:: WHAT IS EXPECTED ::
Beginning at the line containing "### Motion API" in the material below and ending at the line containing "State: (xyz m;", return each line exactly and add nothing.

:: DATA EXCERPTS ::
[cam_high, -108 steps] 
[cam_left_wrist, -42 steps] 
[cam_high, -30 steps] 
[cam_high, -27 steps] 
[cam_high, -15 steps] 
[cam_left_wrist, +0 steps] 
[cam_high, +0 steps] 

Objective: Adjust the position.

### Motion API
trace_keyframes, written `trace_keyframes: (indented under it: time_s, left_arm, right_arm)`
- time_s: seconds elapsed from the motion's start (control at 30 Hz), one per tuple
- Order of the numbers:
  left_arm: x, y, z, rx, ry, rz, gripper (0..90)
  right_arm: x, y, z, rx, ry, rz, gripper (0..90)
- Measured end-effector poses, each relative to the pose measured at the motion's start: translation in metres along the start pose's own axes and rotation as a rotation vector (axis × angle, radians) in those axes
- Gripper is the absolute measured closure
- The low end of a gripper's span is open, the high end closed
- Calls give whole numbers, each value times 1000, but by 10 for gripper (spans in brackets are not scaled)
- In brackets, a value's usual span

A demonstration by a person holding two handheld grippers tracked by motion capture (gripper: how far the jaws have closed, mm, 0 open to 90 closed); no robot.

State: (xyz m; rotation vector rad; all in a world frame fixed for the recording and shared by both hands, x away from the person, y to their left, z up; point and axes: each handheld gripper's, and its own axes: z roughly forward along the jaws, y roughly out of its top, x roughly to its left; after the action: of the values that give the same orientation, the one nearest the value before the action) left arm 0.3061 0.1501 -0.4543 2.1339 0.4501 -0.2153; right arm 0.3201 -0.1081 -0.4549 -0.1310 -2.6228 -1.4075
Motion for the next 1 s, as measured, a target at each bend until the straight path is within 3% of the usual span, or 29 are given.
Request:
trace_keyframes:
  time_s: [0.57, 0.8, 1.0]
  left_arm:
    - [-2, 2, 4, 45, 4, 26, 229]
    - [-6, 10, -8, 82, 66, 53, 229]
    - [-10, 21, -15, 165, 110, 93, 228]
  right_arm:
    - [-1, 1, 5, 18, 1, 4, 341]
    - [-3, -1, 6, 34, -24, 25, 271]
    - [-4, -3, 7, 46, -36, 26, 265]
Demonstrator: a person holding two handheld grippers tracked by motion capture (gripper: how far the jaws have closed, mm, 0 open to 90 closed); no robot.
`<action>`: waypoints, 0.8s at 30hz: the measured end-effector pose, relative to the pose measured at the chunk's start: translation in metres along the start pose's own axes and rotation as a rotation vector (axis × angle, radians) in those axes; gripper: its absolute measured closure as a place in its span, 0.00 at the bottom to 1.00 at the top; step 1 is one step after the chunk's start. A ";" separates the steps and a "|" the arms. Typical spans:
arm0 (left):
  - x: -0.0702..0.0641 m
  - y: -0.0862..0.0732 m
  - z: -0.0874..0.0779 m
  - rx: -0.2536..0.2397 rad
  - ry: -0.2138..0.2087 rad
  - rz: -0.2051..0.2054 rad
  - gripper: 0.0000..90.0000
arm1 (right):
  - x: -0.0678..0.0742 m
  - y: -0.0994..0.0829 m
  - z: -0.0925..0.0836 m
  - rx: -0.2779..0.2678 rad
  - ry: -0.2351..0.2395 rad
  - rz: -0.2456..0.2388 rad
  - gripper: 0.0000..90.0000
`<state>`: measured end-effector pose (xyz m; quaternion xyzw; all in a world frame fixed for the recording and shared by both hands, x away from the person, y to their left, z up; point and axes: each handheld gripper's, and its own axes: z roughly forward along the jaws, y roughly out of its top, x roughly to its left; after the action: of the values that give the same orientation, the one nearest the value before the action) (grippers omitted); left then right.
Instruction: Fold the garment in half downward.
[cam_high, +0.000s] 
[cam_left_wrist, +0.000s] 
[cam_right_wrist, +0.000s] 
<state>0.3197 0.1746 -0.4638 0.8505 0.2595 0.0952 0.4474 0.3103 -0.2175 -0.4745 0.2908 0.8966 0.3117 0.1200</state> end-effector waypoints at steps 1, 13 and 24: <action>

:: EXERCISE ANSWER ::
### Motion API
trace_keyframes, written `trace_keyframes: (indented under it: time_s, left_arm, right_arm)`
- time_s: seconds elapsed from the motion's start (control at 30 Hz), one per tuple
- Order of the numbers:
  left_arm: x, y, z, rx, ry, rz, gripper (0..90)
  right_arm: x, y, z, rx, ry, rz, gripper (0..90)
- Measured end-effector poses, each relative to the pose measured at the motion's start: translation in metres along the start pose's own axes and rotation as a rotation vector (axis × angle, radians) in those axes
- Gripper is the absolute measured closure
- The low end of a gripper's span is open, the high end closed
- Calls give whole numbers, each value times 1000, but by 10 for gripper (spans in brackets are not scaled)
- In brackets, a value's usual span

A demonstration by a person holding two handheld grippers tracked by motion capture (gripper: how far the jaws have closed, mm, 0 open to 90 closed); no robot.

State: (xyz m; rotation vector rad; all in a world frame fixed for the recording and shared by both hands, x away from the person, y to their left, z up; point and axes: each handheld gripper's, and its own axes: z roughly forward along the jaws, y roughly out of its top, x roughly to its left; after the action: of the values that give the same orientation, the one nearest the value before the action) left arm 0.3061 0.1501 -0.4543 2.1339 0.4501 -0.2153; right arm 0.3201 -0.1081 -0.4549 -0.1310 -2.6228 -1.4075

The exercise has been finished.